What the task asks
Repeat the listing word for word. Leave every picture out.
──────
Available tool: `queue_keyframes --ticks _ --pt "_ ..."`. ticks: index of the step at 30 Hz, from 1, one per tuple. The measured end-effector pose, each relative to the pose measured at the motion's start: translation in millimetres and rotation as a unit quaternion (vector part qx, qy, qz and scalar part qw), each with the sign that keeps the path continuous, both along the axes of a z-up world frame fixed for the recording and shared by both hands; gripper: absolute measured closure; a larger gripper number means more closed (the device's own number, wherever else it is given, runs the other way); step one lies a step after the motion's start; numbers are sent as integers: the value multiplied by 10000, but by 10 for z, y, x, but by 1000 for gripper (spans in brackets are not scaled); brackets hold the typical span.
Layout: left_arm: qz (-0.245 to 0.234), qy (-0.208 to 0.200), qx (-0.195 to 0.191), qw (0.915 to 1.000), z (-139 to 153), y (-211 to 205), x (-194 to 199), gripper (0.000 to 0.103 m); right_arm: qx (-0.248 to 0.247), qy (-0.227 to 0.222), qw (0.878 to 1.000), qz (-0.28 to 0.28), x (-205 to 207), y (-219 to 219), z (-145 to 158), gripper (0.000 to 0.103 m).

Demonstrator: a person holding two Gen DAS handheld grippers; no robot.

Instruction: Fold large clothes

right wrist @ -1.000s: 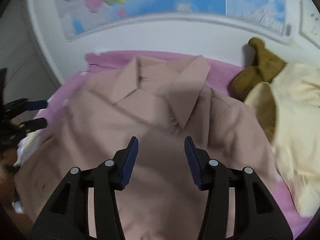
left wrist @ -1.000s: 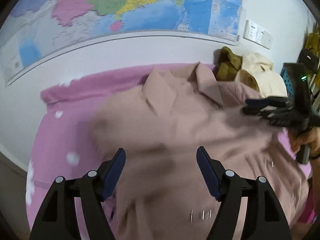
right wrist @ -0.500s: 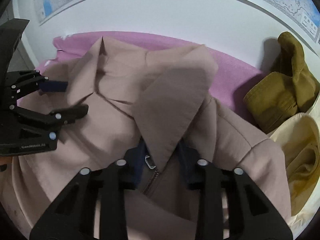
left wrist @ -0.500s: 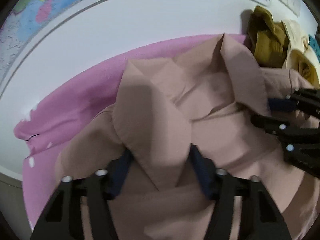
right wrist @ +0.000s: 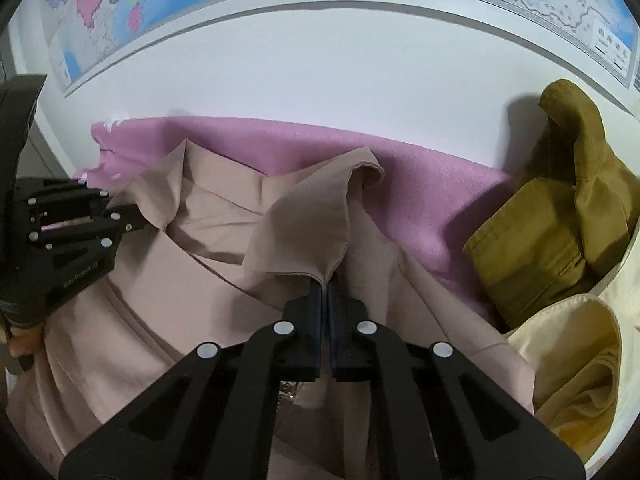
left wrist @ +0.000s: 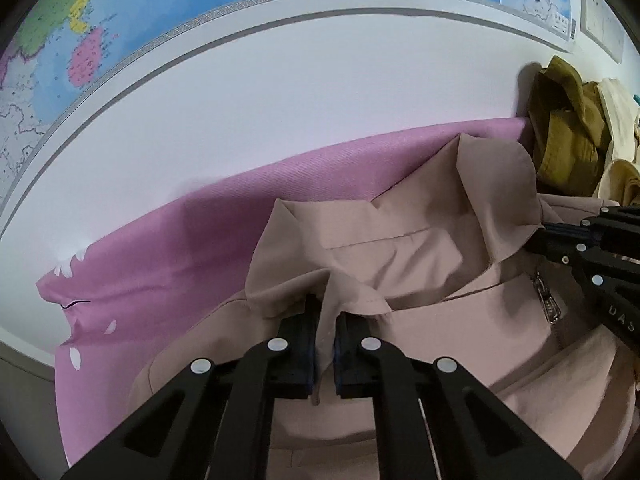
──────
Exercise response
Available tool: `queue_keyframes --ticks _ --pt "_ ..."`. ticks: index of the step at 30 Hz, from 1, one per tuple. The measured end-effector pose, each relative to the pose measured at the motion's start: translation in millimetres and rotation as a unit quaternion (vector part qx, qy, qz and scalar part qw), each with the sign that keeps the path continuous, both along the axes of a z-up world frame fixed for the recording and shared by both hands; gripper: absolute measured closure; a larger gripper number means more closed (the device's own number, wherever else it is given, runs the other way); step one lies a step after the motion's start; numbers are sent as integers: the value multiplied by 10000, but by 10 for z, y, x, but by 1000 for gripper (spans in brackets are not scaled); brackets hold the typical span.
Layout: left_arm: qz (-0.245 to 0.234), qy (-0.208 to 0.200), qx (-0.195 to 0.191), qw (0.915 to 1.000), z (-139 to 153), y (-211 to 205), x (-194 to 199), gripper (0.000 to 0.103 m); right_arm: qx (-0.248 to 0.247), qy (-0.227 to 0.222), qw (0.878 to 1.000), qz (-0.28 to 0.28), x (-205 to 207), y (-219 to 219), z (-145 to 158), gripper (0.000 to 0.103 m).

Demonstrator: a person holding two Gen DAS handheld grippers; no robot.

Instruction: Fold large clothes

right wrist @ -1.000s: 
left wrist @ -1.000s: 
right wrist @ -0.500s: 
left wrist @ -0.500s: 
right wrist @ +0.000s: 
left wrist @ +0.000s: 

The submitted response is complete.